Please report how many lines below contain "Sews", writing nothing except the number.

┏━━

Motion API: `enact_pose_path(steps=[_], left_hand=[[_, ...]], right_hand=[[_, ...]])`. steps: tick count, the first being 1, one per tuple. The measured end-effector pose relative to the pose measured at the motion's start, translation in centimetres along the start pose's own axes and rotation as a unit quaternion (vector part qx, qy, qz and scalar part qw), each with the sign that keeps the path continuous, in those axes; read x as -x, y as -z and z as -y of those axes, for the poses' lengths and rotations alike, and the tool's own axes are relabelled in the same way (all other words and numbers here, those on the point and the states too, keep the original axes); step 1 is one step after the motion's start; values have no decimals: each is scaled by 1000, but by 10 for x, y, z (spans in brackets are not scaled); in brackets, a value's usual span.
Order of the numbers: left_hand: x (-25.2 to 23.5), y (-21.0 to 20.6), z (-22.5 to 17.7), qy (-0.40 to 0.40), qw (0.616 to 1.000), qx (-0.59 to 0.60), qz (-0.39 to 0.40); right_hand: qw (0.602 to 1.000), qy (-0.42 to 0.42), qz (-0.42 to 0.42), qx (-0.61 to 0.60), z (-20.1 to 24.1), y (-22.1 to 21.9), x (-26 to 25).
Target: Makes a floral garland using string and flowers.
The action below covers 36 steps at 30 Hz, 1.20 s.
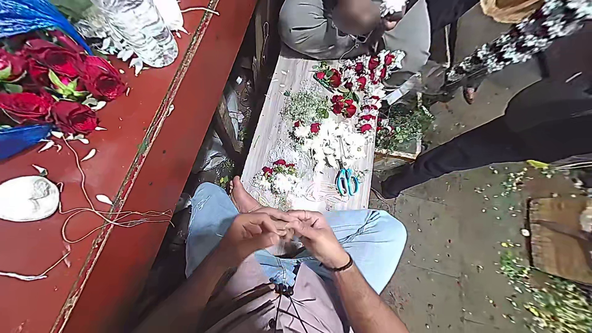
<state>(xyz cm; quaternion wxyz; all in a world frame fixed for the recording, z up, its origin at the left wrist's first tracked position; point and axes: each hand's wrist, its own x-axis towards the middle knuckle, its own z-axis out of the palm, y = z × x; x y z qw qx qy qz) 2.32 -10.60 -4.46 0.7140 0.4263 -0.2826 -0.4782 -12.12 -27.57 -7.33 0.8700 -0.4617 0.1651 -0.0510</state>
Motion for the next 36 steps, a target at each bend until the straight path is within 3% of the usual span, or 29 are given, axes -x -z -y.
enact_pose_path(steps=[4, 6, 7, 9, 10, 11, 12, 14, 17, 23, 26, 31, 36], left_hand=[[-3, 27, 7, 35, 998, 32, -28], [0, 46, 5, 149, 976, -153, -31], [-1, 52, 1, 239, 918, -315, -27], [-11, 52, -4, 393, 717, -574, -32], [-15, 50, 2, 412, 640, -644, -77], [-16, 51, 13, 382, 595, -694, -137], [-17, 54, 24, 334, 584, -718, -181], [-30, 52, 40, 264, 629, -703, -200], [-61, 32, 77, 271, 700, -642, -153], [-98, 28, 146, 333, 671, -653, -110], [-96, 37, 146, 331, 692, -623, -156], [-76, 55, 117, 305, 793, -449, -278], [-52, 71, 109, 315, 827, -379, -271]], right_hand=[[997, 47, -65, -4, -6, 6, 16], [993, 33, -112, 28, -9, 29, 20], [989, 25, -142, 30, -12, 42, 21], [979, 9, -200, 21, -20, 65, 24], [975, -1, -222, 15, -24, 73, 25], [971, -9, -238, 7, -28, 79, 25], [969, -14, -247, 0, -32, 81, 25], [969, -15, -248, -11, -37, 82, 23], [968, -25, -248, 0, -43, 79, 19], [969, -24, -245, 34, -50, 82, 21], [968, -27, -247, 32, -49, 83, 20], [967, -39, -244, 69, -49, 84, 14], [967, -46, -233, 94, -52, 82, 13]])
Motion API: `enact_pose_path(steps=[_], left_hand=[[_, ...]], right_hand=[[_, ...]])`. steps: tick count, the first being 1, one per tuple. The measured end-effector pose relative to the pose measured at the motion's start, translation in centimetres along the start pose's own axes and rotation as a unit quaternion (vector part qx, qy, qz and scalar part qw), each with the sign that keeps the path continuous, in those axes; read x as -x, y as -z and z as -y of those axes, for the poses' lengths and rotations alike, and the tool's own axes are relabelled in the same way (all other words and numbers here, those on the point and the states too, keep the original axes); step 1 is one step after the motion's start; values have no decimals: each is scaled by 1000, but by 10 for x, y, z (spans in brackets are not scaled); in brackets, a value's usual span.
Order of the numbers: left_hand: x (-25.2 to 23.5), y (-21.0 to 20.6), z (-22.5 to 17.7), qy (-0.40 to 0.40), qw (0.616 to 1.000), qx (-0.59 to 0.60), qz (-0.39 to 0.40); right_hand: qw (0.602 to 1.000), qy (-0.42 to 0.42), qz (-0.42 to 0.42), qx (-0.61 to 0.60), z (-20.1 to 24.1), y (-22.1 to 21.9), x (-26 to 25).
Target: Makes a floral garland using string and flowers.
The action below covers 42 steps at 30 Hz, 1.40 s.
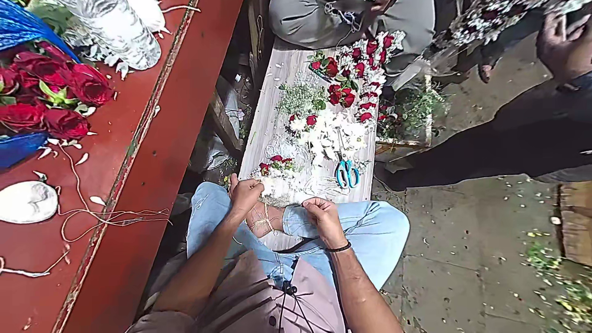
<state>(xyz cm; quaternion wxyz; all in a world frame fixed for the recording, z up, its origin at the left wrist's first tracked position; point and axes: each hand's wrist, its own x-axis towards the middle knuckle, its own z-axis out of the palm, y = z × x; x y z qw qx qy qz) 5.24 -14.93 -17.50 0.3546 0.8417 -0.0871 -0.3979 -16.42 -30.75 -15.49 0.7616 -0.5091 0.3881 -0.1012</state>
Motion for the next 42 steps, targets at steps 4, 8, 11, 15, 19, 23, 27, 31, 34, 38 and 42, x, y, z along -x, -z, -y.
enact_pose_path(steps=[4, 8, 11, 15, 19, 23, 27, 31, 34, 38, 42], left_hand=[[20, 6, -1, -25, 996, 86, 20], [42, 13, -21, -9, 956, 285, 75], [40, 15, -27, 94, 898, 404, 146], [40, 20, -34, 154, 868, 422, 210], [40, 19, -30, 70, 939, 276, 195], [41, 13, -30, -12, 958, 218, 184], [43, 7, -35, 5, 933, 275, 232], [45, 19, -44, 147, 854, 385, 317], [49, 24, -45, 119, 848, 374, 356], [39, 16, -25, 9, 965, 195, 175], [33, 3, -8, -111, 983, 53, 138]], right_hand=[[1000, 4, 0, 4, 0, 0, 0], [1000, 7, -1, -1, 0, 1, 0], [1000, 10, -6, 2, -2, 0, -2], [1000, 17, -15, 0, -2, 1, 2], [999, 43, -10, 24, 3, -5, 0], [992, 100, 53, 60, 17, -28, -10], [988, 90, 115, 50, 18, -57, -25], [988, 76, 112, 75, 8, -59, -29], [988, 71, 109, 87, 8, -52, -24], [993, 25, 108, -36, 11, -43, -21], [985, -9, 88, -148, 14, -39, -23]])
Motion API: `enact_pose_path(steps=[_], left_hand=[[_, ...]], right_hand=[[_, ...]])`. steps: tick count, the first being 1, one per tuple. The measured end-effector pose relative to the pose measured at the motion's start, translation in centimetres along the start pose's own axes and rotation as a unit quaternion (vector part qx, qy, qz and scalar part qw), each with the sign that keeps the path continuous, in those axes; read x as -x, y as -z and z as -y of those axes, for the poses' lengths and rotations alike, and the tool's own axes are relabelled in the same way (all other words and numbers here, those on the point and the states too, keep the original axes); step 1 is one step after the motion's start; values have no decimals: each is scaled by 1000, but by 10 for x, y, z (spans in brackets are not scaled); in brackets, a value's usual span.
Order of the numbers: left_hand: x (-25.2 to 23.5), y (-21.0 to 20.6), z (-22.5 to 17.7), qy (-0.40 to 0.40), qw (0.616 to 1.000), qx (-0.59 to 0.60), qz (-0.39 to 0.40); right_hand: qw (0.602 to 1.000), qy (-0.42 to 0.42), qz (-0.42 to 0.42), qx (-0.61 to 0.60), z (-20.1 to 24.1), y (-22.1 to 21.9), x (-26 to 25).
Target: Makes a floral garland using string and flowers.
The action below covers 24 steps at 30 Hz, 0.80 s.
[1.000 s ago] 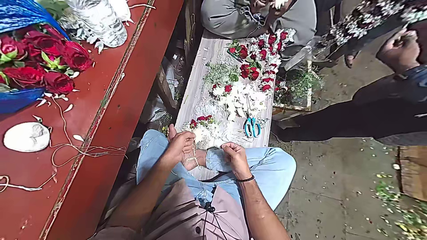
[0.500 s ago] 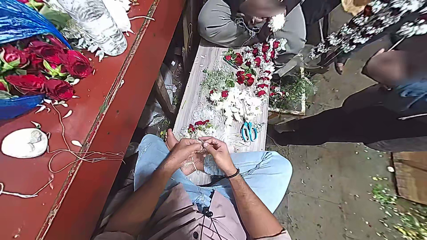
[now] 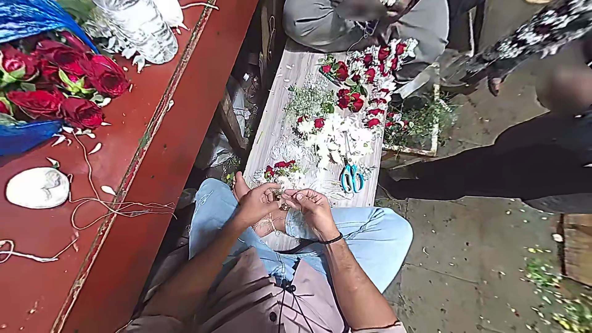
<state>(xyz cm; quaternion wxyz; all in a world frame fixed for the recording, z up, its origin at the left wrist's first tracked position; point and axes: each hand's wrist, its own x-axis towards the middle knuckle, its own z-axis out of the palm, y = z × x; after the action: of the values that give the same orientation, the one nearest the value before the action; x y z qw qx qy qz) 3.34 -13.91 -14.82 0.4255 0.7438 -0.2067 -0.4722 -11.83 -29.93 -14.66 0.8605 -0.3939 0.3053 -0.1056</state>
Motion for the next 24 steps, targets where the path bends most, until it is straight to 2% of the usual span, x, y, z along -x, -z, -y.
enact_pose_path(steps=[3, 6, 12, 16, 18, 21, 24], left_hand=[[-6, -7, 1, -62, 996, -56, 6], [-15, -12, 3, -102, 994, -39, 22], [-18, -11, 7, -119, 993, 5, 5], [6, 11, -21, -93, 993, 59, 47], [24, 23, -37, -88, 993, 60, 45], [45, 40, -56, -111, 989, 80, 54], [57, 44, -68, -141, 975, 160, 58]], right_hand=[[1000, 1, -3, -7, -2, 1, -4], [1000, 4, -11, -3, -1, 3, -3], [1000, 13, -22, -18, 2, 10, -2], [998, 38, -44, 34, 1, 15, -4], [996, 38, -51, 63, 1, 14, -5], [995, 39, -46, 74, -1, 12, -6], [996, 29, -47, 64, -3, 8, -7]])
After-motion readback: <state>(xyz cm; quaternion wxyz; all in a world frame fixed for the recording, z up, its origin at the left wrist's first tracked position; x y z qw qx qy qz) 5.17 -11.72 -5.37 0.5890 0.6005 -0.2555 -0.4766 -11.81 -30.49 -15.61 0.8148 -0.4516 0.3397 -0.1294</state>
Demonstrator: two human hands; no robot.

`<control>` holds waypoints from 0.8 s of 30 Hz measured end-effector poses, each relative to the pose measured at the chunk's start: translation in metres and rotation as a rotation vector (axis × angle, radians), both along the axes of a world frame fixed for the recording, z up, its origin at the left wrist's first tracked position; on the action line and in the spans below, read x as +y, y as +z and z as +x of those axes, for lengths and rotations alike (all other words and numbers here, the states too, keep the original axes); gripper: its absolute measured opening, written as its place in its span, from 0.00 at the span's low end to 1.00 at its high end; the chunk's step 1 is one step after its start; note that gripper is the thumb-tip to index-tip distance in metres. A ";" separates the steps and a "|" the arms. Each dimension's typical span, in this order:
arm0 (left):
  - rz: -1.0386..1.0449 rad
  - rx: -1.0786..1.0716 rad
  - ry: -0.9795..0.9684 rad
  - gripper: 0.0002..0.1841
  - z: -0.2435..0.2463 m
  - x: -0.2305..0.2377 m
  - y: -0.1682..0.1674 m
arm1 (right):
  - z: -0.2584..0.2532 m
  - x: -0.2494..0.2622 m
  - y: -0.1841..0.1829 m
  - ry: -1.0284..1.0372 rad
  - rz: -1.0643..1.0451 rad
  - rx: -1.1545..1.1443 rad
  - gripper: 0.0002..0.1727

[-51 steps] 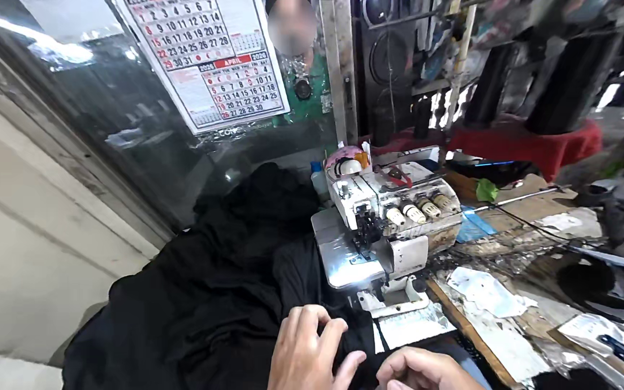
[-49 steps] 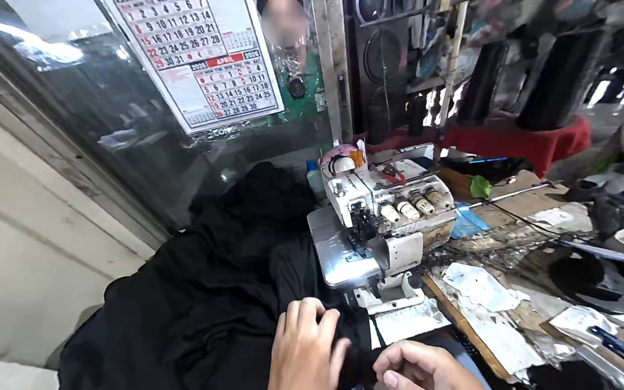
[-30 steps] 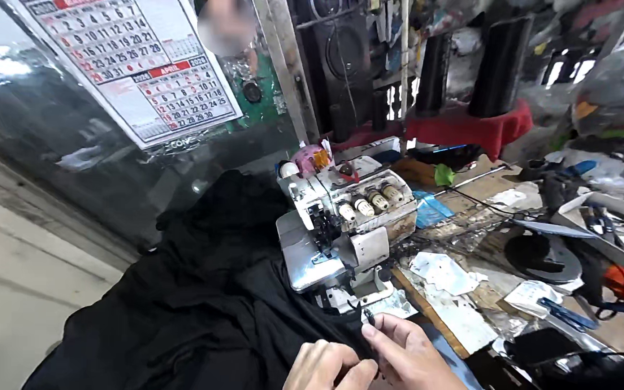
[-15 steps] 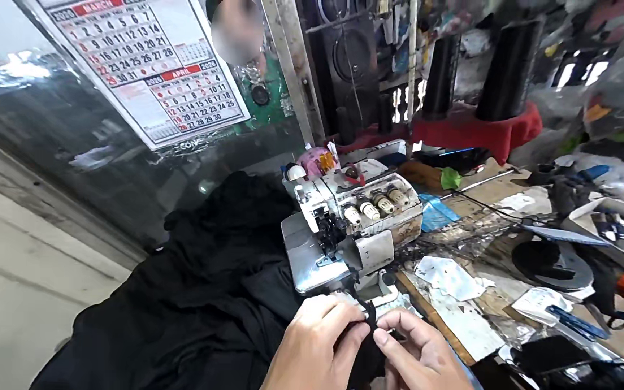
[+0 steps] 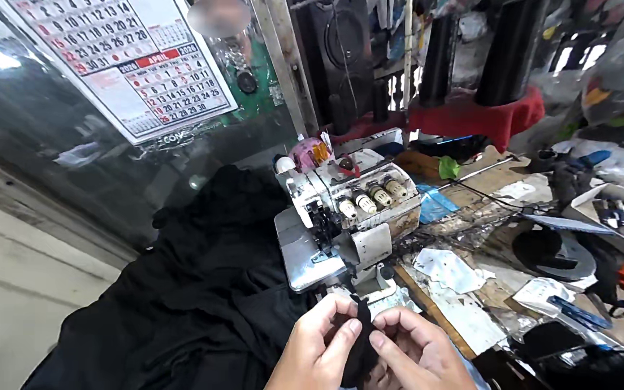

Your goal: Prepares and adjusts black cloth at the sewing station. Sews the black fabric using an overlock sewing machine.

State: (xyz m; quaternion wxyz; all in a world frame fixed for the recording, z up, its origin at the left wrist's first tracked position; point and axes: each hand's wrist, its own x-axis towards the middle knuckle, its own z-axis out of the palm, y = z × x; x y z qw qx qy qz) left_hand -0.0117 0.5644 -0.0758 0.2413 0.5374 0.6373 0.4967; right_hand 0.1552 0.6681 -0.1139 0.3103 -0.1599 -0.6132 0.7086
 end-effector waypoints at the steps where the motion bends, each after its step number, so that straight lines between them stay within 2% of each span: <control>1: 0.010 -0.008 0.013 0.07 0.003 0.000 0.001 | 0.000 0.000 0.000 -0.004 -0.002 -0.016 0.07; 8: 0.026 -0.016 0.006 0.07 0.000 0.003 -0.004 | -0.003 0.007 -0.001 -0.022 -0.037 -0.072 0.07; 11: -0.051 -0.031 0.132 0.07 0.032 0.010 0.034 | -0.002 0.007 0.001 -0.016 0.002 -0.100 0.06; 12: -0.053 -0.031 0.136 0.07 0.034 0.011 0.037 | -0.002 0.008 0.001 -0.015 0.014 -0.105 0.06; 16: 0.084 -0.002 0.027 0.06 0.002 0.007 -0.004 | -0.001 0.010 0.001 -0.015 0.010 -0.100 0.06; 19: 0.054 0.015 0.081 0.07 0.010 0.007 0.003 | 0.001 0.011 0.002 -0.017 0.028 -0.103 0.07; 24: -0.014 0.013 0.025 0.08 -0.003 0.005 -0.007 | 0.001 0.013 0.002 -0.014 0.053 -0.084 0.07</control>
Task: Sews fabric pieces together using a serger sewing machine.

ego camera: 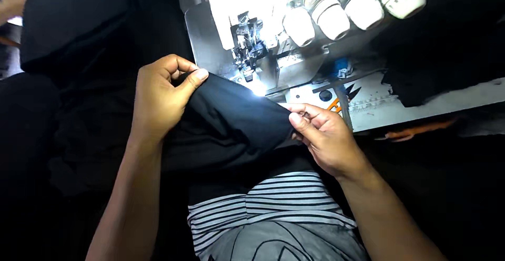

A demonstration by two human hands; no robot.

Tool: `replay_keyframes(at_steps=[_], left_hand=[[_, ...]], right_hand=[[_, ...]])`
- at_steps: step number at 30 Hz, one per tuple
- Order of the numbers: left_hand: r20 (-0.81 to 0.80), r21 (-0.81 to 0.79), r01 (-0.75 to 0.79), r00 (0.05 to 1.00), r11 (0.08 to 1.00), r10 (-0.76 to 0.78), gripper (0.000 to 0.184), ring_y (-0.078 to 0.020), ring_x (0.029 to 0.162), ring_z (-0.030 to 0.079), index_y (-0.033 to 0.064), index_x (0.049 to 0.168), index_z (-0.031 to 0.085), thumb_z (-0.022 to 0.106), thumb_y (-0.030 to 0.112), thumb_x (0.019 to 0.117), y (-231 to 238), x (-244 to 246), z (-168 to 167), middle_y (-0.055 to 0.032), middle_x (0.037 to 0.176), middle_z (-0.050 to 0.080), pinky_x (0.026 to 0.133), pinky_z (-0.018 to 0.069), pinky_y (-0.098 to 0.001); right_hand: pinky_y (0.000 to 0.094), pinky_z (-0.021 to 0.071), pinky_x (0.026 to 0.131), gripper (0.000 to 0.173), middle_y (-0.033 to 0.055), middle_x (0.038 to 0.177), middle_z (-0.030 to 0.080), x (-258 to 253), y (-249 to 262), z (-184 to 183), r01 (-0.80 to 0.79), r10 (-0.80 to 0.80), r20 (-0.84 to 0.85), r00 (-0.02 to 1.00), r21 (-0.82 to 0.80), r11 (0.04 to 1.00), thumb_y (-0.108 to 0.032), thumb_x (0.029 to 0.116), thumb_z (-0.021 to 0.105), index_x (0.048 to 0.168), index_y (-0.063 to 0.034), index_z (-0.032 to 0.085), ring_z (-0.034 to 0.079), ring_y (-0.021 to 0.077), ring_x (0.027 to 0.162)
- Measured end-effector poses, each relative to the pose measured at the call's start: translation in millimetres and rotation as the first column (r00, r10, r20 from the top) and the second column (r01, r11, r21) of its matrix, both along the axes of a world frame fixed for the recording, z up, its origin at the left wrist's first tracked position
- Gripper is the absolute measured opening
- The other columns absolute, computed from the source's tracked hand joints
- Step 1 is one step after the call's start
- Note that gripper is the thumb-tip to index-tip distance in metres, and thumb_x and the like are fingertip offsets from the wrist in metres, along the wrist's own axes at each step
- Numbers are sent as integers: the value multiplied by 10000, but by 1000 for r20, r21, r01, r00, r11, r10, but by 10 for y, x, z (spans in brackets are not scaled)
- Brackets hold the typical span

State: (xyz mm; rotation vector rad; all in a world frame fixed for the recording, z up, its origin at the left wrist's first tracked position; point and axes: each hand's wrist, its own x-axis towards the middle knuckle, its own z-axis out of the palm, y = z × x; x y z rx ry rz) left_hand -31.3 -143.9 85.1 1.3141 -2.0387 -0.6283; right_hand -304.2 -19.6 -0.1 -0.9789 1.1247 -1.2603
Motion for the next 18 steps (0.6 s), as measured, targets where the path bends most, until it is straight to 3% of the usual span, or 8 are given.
replay_keyframes(at_steps=[7,14,18], left_hand=[[47,-62,-67,996,996,70,205,90,845,617,87,1020,735,585,225,1048,6,1,-99,55,944,714,771,492,-115],[-31,-82,-205,979,975,203,187,84,748,606,123,975,736,771,300,924,32,18,-102,90,855,693,683,495,-108],[-51,-77,-171,985,982,167,156,98,712,586,93,999,725,666,237,1006,13,39,-111,92,833,679,657,480,-94]], right_hand=[[320,625,821,288,93,1073,734,-63,29,1,-20,21,39,999,-28,999,-49,1041,524,1280,-43,684,723,164,885],[330,625,840,318,107,1152,729,-78,40,-9,-10,12,63,998,-28,1000,-41,1034,531,1316,-37,677,728,186,922],[327,623,839,310,101,1128,735,-84,56,-32,-6,7,41,999,-25,1000,-65,1038,528,1302,-55,690,728,186,919]])
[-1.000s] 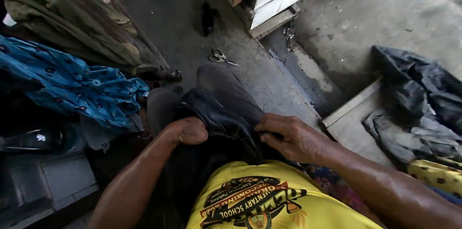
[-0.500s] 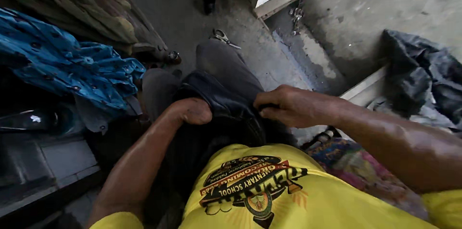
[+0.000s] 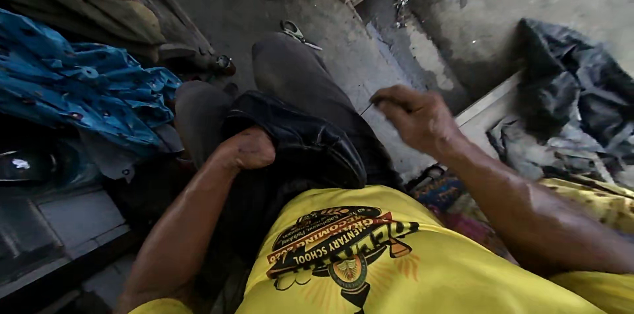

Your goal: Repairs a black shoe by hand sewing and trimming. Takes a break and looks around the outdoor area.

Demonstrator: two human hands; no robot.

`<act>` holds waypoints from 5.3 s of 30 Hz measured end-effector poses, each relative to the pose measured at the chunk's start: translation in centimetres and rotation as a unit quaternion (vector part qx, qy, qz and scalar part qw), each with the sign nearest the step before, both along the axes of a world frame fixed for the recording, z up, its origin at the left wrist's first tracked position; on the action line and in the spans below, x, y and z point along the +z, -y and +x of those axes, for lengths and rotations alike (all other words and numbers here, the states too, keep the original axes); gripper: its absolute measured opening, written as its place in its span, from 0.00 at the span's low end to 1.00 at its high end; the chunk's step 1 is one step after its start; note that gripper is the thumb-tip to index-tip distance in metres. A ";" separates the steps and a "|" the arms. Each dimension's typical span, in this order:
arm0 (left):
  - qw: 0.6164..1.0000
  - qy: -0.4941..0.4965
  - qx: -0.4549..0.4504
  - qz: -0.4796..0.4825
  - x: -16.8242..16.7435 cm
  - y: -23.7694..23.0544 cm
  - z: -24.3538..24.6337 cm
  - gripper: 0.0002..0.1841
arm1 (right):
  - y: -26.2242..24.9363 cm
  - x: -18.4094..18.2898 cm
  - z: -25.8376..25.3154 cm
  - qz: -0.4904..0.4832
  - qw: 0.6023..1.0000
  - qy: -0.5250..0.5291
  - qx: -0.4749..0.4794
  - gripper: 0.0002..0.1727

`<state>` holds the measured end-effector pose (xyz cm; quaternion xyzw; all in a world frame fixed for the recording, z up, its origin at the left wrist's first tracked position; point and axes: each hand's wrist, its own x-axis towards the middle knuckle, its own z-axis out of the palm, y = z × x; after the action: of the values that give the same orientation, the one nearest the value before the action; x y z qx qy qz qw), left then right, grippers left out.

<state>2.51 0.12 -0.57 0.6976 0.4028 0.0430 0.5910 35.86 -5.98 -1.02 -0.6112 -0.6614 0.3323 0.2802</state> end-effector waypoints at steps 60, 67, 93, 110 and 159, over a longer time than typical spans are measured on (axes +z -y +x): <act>0.985 -0.119 0.002 0.124 1.1 3.0 -3.2 0.05 | -0.8 3.3 -0.8 -0.227 0.883 -0.336 0.236 0.09; 0.987 -0.098 0.026 0.126 0.6 3.1 -3.6 0.08 | 0.4 2.6 0.8 -0.213 0.856 -0.428 0.199 0.14; 0.951 0.010 -0.136 0.276 5.5 0.2 7.0 0.08 | 0.0 2.8 -1.7 -0.151 0.927 -0.300 0.164 0.12; 0.963 0.002 -0.079 0.257 4.8 0.3 7.0 0.09 | 0.1 2.1 -0.2 -0.104 0.957 -0.213 0.165 0.10; 0.975 0.119 0.145 0.116 3.7 -0.6 7.0 0.12 | 0.9 1.4 -5.7 -0.128 0.923 -0.360 0.044 0.08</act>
<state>9.52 0.74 3.18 0.6854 0.4185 0.2578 0.5372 30.16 -6.93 0.34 -0.4515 -0.4940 0.6238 0.4036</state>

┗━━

_EXERCISE RESPONSE_. 2